My father was in fact a really good sportsman in every sense; multi-talented; fair to the point of upright. He also did love both rugby and football – as I do – and would have shared, I know, some of my concerns about Evra/Young/Balotelli/Tevezgates and the many etceteras that unfortunately spring to mind. His club, his football club, was always City; City ’til the cruel day he died, at the (surely-this-should-have-gone-to-appeal-ref?) age of 44.

I recall him writing to Tony Book to complain (I think) about a drop in sportsmanship in the game – possibly even from City players. I picture him driving the football right-footed, with that exaggerated toe-pointed/head-descended pose he had when on those few occasions we played in the same Healing Royal British Legion Sunday Football Club side; him defending stoutly – slightly pigeon-chestedly – me twinkling up front. (I used the word pose, by the way, only in the sense of body shape; neither this bloke My Dad nor The Mighty Vic ever posed at anything in their quietly magnificent lives.)

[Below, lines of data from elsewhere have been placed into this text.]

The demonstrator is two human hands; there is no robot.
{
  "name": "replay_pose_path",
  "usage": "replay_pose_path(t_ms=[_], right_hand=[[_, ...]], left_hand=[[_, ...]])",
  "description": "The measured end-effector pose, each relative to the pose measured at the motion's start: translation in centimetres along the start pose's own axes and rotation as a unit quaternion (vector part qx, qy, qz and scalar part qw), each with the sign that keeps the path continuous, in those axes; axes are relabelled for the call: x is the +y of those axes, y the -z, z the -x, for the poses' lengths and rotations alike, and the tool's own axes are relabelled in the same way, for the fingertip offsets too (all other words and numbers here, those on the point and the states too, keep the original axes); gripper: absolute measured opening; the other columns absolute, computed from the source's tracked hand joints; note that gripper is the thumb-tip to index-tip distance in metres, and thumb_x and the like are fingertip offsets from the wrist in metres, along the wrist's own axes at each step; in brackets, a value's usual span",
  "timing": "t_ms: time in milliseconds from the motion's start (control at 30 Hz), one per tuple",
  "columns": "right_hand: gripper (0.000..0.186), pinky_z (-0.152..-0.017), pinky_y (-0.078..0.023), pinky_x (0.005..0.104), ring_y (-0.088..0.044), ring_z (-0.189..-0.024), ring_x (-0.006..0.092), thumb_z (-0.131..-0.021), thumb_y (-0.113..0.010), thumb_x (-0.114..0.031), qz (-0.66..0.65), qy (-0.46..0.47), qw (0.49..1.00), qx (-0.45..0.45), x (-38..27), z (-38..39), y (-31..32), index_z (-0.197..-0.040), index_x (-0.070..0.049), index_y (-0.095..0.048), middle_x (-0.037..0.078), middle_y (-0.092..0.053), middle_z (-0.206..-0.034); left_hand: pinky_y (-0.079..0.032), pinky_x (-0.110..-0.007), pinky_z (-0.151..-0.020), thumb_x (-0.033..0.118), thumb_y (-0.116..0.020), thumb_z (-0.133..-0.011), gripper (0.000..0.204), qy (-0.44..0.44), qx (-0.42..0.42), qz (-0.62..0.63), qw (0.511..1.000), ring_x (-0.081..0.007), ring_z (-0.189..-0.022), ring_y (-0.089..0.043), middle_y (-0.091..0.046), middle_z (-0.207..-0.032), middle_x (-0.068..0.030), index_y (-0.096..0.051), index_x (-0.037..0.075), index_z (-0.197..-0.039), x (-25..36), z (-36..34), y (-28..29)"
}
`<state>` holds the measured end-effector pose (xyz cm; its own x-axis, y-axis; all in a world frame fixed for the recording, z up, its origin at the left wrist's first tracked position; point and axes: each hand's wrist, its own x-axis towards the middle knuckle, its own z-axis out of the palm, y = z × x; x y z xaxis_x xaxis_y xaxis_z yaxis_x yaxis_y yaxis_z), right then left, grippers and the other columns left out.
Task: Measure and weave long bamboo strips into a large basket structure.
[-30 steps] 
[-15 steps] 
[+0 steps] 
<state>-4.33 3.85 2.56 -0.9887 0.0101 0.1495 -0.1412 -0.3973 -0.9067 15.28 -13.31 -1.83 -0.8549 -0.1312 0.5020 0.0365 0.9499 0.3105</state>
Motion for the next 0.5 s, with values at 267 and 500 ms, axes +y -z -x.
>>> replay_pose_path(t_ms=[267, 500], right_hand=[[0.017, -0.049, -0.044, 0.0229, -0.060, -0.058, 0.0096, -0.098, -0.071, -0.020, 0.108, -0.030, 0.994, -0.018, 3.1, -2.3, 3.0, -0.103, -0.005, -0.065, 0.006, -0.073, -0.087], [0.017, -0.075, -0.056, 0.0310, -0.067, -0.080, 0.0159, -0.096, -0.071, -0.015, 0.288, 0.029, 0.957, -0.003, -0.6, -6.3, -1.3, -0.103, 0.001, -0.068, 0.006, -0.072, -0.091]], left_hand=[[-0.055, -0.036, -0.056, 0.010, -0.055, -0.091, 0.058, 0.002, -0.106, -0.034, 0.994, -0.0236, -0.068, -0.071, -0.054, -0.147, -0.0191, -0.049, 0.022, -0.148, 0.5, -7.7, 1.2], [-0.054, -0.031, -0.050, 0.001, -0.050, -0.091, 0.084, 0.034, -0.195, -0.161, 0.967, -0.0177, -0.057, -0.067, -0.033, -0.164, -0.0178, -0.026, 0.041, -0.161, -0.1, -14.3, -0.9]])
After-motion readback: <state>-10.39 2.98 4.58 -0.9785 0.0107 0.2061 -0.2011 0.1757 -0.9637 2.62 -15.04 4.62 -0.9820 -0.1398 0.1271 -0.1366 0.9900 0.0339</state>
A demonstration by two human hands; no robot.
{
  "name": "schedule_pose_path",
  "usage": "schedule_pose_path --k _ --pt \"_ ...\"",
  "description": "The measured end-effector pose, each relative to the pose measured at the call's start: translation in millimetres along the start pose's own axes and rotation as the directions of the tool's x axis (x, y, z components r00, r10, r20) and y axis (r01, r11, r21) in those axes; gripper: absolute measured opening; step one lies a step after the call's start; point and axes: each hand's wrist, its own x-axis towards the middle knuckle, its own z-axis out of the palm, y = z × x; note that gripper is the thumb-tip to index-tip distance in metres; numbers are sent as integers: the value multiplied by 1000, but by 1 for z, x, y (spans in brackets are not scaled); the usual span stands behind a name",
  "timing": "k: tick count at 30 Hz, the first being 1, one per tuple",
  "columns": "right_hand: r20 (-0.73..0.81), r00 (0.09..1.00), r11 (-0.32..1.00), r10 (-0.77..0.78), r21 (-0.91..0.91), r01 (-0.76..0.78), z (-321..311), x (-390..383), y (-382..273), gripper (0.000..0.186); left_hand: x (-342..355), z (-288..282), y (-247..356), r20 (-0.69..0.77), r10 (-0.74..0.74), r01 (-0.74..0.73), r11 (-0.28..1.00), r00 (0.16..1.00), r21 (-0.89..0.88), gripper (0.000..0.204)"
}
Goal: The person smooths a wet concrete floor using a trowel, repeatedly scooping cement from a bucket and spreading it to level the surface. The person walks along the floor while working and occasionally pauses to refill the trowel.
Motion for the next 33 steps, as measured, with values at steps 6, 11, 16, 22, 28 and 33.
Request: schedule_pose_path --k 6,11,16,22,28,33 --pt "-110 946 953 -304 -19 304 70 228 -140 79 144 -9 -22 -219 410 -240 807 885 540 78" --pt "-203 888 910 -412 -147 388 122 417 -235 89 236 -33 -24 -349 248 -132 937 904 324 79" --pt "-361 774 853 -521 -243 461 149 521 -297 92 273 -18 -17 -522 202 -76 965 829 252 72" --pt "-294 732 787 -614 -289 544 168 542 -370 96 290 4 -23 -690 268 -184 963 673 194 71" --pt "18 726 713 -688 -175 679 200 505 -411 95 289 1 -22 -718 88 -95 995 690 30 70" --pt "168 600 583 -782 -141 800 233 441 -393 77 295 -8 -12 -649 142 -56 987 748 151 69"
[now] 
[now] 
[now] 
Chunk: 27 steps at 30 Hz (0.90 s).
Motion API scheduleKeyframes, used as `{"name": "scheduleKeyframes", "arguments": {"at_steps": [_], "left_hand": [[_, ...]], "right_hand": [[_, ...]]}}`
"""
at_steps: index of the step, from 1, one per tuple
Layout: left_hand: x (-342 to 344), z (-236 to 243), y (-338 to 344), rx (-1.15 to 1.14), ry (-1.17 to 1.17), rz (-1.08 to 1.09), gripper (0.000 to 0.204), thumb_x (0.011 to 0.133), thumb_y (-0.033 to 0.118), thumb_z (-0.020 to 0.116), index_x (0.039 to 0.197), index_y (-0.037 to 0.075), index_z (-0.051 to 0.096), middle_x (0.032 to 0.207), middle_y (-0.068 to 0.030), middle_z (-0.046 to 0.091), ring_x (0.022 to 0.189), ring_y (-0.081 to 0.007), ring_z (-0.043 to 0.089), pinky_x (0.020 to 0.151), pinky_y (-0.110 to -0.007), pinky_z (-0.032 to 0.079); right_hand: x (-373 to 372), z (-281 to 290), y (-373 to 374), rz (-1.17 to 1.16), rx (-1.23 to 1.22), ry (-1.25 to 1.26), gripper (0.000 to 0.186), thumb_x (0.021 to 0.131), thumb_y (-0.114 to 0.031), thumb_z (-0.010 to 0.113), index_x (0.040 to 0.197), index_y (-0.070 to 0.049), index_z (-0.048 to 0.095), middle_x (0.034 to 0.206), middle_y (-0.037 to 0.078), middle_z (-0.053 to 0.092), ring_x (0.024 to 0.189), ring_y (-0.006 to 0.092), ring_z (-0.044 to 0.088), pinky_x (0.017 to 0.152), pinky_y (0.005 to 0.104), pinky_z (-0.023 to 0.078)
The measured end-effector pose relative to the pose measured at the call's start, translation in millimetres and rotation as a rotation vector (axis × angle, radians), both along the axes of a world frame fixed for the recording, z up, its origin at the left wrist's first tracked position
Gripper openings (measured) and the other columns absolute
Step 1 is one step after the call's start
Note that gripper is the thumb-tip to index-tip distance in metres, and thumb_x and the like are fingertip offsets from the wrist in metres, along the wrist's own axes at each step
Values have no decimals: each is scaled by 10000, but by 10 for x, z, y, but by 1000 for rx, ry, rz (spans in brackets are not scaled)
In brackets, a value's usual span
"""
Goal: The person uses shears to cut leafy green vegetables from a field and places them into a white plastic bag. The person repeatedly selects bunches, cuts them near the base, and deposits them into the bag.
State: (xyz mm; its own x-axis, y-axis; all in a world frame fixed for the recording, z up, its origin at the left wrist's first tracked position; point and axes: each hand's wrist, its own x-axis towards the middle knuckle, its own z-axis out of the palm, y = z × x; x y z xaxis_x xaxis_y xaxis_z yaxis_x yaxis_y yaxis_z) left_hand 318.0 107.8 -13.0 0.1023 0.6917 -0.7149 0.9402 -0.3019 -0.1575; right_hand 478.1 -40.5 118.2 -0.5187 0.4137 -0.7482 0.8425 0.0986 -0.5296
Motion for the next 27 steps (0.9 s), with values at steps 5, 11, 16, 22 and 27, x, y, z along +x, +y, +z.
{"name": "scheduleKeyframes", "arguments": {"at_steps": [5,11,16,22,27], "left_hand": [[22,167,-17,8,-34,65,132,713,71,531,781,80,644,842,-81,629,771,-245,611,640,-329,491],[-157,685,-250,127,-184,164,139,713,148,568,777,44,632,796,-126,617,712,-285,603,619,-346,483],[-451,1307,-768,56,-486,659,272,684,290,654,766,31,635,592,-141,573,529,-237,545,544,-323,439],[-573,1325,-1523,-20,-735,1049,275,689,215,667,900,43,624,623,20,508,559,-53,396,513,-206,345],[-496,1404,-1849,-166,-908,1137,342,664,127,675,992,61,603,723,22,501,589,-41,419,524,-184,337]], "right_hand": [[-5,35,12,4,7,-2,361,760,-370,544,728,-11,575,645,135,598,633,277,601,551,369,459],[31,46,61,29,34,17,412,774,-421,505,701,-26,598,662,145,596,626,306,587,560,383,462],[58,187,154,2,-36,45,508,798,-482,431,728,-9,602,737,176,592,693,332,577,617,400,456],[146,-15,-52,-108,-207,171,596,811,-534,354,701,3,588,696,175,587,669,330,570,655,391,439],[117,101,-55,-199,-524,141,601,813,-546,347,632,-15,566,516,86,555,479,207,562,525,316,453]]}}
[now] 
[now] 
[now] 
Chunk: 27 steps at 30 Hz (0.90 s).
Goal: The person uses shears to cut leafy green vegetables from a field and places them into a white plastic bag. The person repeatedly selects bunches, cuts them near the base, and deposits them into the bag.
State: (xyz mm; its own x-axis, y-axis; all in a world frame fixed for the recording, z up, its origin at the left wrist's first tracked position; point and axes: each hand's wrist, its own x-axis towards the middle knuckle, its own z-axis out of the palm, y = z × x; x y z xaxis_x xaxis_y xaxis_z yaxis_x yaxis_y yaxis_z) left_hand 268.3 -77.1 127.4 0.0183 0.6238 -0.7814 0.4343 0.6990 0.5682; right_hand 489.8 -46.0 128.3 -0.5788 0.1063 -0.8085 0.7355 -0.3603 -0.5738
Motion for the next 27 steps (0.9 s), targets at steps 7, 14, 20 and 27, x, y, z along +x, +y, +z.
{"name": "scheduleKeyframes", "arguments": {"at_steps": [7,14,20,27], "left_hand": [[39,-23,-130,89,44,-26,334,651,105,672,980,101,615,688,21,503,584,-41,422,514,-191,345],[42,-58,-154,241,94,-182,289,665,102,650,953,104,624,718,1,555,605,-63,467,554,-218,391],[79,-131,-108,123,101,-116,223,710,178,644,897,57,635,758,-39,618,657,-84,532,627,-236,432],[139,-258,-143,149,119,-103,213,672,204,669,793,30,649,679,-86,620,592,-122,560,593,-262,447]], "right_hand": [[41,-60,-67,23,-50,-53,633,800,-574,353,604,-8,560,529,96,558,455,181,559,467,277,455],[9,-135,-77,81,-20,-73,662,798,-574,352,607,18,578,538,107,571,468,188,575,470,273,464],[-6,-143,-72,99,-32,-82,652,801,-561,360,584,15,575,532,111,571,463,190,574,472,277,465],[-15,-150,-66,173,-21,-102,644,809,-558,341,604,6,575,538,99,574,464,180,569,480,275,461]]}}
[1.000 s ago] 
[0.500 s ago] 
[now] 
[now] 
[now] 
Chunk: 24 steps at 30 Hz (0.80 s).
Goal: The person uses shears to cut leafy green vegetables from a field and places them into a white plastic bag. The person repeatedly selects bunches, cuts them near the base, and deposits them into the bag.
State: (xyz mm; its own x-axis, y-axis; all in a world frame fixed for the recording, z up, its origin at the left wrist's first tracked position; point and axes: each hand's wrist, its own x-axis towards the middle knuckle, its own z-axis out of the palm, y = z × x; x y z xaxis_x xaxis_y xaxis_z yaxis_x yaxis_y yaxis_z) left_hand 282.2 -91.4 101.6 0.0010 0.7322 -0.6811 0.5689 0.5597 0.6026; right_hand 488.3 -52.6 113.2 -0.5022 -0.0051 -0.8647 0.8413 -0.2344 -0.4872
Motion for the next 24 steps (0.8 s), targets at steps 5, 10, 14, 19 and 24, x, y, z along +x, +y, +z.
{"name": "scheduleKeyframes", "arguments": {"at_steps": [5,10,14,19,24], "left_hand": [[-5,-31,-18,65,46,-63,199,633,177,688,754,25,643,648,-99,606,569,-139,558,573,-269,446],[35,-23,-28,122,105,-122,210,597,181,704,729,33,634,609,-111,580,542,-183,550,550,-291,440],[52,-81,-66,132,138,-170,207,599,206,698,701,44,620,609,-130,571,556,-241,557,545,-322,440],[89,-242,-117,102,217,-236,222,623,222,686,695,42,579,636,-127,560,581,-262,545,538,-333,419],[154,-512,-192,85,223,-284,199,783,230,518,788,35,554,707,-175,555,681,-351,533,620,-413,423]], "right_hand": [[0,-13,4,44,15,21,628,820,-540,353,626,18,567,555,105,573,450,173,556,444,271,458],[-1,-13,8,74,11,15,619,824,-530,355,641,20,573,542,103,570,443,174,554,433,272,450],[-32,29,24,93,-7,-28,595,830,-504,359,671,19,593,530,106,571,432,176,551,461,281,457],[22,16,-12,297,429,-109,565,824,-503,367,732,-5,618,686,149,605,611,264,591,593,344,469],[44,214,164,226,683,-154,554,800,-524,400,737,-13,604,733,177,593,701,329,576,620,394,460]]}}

Vic was of course United. He’d played through pain in an era when real, barely-treated pain existed for pro footballers. Pain they could feel, we could see and everyone could believe in. At twenty-six, his career was over because of it. He lived a longish and maybe predictable post-footie life; policeman/driving instructor/grandpa becoming more known and loved for his Northern trueness – his absolute lack of side – than for his sporting ‘fame’. At the age of about 70 he could head a football like… well substantially more powerfully and authoritatively than a certain Liverpool centre-forward I might mention.  He never lived to see the new gods of the Premier League and in a way I’m glad for that.

I know we’re into some generational thing here and I know its pitfalls. But look in an extraordinary week for football, for Manchester, it may even be healthy to let some sentiment, some ghosts, some history infiltrate the modern analysis. Football people exist; still. Perhaps in some crude or abstract way I wish to represent them or ingratiate myself into some imagined brotherhood that may then fight heroically against the flash and the brash and the alien. Or at least point out that the Emperor Mario is starkers with a firework up ‘is ‘arris. It feels appropriate to plant a flag for the real spirit of the game, which fortunately we will still hear and feel from the terraces of (even?) the Etihad.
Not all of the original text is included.